O Papa Bento XVI acaba de proclamar beato, o primeiro passo no caminho da canonização, o seu antecessor João Paulo II. Eram 10h38 em Roma, mesma hora em Maputo. O aplauso na Praça de São Pedro e nas outras oito praças de Roma onde se concentram centenas de milhares de pessoas – a presença de polacos é esmagadora – foi imenso, prolongando-se por vários minutos.
A multidão já tinha aplaudido diversas vezes durante as referências à sua biografia, nomeadamente o seu nascimento em 1920, a sua eleição como Papa, em 1978, e a alusão ao momento da sua morte em 2005.
Depois da leitura da biografia do novo beato João Paulo II, que iniciou o rito de beatificação e que foi feita pelo cardeal Agostino Vallini, vigário do Papa para a diocese de Roma, Bento XVI pronunciou a fórmula de beatificação: “Acolhendo o desejo do nosso irmão cardeal Agostino Vallini, de muitos outros irmãos no episcopado e de muitos fiéis, depois do parecer da Congregação para a Causa dos Santos, com a nossa autoridade apostólica concedemos que o venerável servo de Deus João Paulo II, papa, de agora em diante seja chamado beato e que possa celebrar-se a sua festa nos lugares e segundo as regras estabelecidas pelo direito, cada ano a 22 de Outubro.”

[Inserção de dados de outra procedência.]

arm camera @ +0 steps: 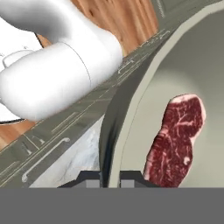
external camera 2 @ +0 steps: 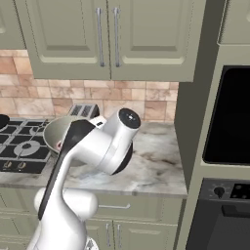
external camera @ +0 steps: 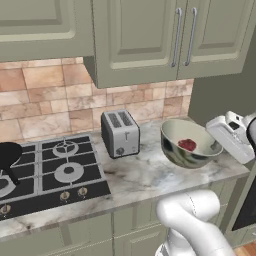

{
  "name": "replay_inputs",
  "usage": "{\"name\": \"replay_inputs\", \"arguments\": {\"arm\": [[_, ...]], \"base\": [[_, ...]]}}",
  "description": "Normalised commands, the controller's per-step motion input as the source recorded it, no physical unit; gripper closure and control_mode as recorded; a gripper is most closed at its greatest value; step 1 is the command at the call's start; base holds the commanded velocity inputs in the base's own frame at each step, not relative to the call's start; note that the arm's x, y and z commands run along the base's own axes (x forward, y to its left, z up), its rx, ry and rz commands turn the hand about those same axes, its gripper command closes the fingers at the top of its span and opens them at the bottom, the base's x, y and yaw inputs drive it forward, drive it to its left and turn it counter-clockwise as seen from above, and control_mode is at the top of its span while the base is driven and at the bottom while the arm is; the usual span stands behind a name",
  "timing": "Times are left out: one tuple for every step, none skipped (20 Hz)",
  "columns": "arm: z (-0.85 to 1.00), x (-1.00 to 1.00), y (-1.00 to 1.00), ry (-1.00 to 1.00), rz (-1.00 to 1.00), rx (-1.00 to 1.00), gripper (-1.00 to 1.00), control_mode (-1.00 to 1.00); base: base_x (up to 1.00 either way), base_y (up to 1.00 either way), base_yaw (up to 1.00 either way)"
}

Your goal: Place one of the steaks on the plate and the other in the bowl. Then place the bowl in the fridge.

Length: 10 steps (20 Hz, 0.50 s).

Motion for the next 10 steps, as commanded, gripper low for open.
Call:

O dia escolhido para a festa do novo beato é o dia do início solene do pontificado, no já longínquo ano de 1978. João Paulo II era o primeiro Papa polaco da história e o primeiro não italiano em 450 anos. Durante os 26 anos de pontificado, até Abril de 2005, foi o Papa que mais viajou, que mais santos e beatos proclamou, que mais textos e documentos produziu, que mais multidões reuniu.
Nas suas 104 viagens fora de Itália (quatro das quais a Portugal), que foram uma das marcas do pontificado, João Paulo II percorreu mais de um milhão de quilómetros, visitou 133 países e territórios. A sua popularidade e os seus dotes de comunicador, sobretudo com os mais jovens, não evitou que ele fosse também o Papa de muitas polémicas.

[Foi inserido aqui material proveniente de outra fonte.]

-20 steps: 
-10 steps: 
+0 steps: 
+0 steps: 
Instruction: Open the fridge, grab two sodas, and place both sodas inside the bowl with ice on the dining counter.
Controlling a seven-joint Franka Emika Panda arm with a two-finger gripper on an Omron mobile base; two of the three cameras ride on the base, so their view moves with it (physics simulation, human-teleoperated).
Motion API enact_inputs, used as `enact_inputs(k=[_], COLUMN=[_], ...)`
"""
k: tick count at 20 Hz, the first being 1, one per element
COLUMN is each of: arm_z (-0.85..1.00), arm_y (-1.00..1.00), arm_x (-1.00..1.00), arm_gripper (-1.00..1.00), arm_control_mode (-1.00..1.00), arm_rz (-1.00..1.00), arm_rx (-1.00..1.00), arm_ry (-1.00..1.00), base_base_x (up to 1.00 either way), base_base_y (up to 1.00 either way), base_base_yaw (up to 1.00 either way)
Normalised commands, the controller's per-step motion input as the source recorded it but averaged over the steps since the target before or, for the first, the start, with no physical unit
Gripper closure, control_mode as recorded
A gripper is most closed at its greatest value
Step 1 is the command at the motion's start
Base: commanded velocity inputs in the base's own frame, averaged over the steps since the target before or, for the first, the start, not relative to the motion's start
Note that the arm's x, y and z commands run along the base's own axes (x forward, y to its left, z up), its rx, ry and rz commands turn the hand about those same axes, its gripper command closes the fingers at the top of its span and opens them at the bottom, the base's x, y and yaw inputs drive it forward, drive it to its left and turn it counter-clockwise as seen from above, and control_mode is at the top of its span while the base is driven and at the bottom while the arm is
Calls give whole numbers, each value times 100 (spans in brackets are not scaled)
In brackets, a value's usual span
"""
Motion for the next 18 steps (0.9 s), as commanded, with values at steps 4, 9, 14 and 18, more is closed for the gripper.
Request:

João Paulo II fechou qualquer possibilidade de abertura na moral sexual católica, manifestou-se contra o fim do celibato obrigatório e a possibilidade de ordenação de mulheres. Com a ajuda da Congregação para a Doutrina da Fé, presidida pelo cardeal Joseph Ratzinger, agora Papa Bento XVI, João Paulo II chamou à ordem mais de uma centena de teólogos, bispos e religiosos, naquela que é uma das notas destacadas pelos críticos desta beatificação. Que também acusam o Papa Wojtyla de ter ignorado denúncias graves de abusos sexuais – sobretudo as referidas ao padre Marcial Maciel, fundador dos Legionários de Cristo, que o Vaticano considerou culpado de pederastia, adultério com pelo menos duas mulheres e consumidor de droga.

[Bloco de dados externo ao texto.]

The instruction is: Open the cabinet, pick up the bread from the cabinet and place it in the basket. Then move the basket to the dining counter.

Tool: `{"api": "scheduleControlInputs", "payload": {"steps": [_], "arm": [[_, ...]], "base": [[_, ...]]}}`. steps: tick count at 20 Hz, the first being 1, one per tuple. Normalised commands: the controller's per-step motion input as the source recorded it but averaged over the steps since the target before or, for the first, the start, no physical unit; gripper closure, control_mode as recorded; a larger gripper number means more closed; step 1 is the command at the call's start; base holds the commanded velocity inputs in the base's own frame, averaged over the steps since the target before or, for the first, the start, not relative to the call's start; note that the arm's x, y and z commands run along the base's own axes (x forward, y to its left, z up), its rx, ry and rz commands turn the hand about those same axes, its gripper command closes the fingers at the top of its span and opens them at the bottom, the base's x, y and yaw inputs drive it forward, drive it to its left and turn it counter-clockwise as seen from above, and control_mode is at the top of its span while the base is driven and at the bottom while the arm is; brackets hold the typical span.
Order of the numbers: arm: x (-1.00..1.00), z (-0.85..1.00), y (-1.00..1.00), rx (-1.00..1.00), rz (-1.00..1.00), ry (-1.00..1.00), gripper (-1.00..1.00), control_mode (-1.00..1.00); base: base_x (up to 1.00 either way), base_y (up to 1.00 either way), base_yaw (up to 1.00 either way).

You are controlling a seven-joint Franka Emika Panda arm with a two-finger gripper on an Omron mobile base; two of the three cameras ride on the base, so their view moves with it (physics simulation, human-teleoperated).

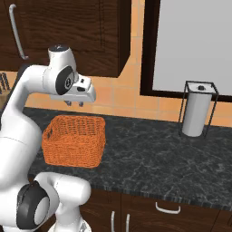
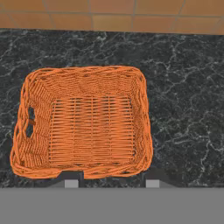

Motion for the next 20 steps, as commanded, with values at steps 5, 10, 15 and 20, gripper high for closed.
{"api": "scheduleControlInputs", "payload": {"steps": [5,10,15,20], "arm": [[0.0,-0.04,0.28,-0.07,-0.02,0.01,-1.0,-1.0],[-0.02,0.12,0.94,-0.1,-0.01,-0.25,-1.0,-1.0],[-0.02,0.93,1.0,-0.13,0.0,-0.5,-1.0,-1.0],[0.02,1.0,1.0,-0.12,-0.06,-0.35,-1.0,-1.0]], "base": [[0.0,0.0,0.0],[0.0,0.0,0.0],[0.0,0.0,0.0],[0.0,0.0,0.0]]}}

Apesar dessas e de outras polémicas, a popularidade de João Paulo II media-se pelos milhares de pessoas que ele juntava em Roma ou nas suas viagens, pelos seus apelos à paz, pelos seus gestos de aproximação entre as religiões. Foi ele que viajou 16 vezes ao continente africano, visitando 42 países, com a preocupação de que o mundo não esquecesse o continente mais pobre. Foi ele que pediu perdão aos judeus para aproximar as duas religiões desavindas e inimigas de séculos. É essa mesma popularidade que hoje traz a Roma centenas de milhares de pessoas para a missa de beatificação, presidia pelo Papa Bento XVI.
A proclamação do novo beato sucede apenas seis anos depois da sua morte, depois de o Papa ter autorizado a abertura do processo muito tempo antes do previsto pelas regras – pelo menos cinco anos após a morte do visado. E depois de ter sido dada como inexplicada cientificamente a cura da irmã Marie Simon-Pierre Normand, uma freira francesa a quem tinha sido diagnosticada a doença de Parkinson, em 2001, tinha ela 40 anos.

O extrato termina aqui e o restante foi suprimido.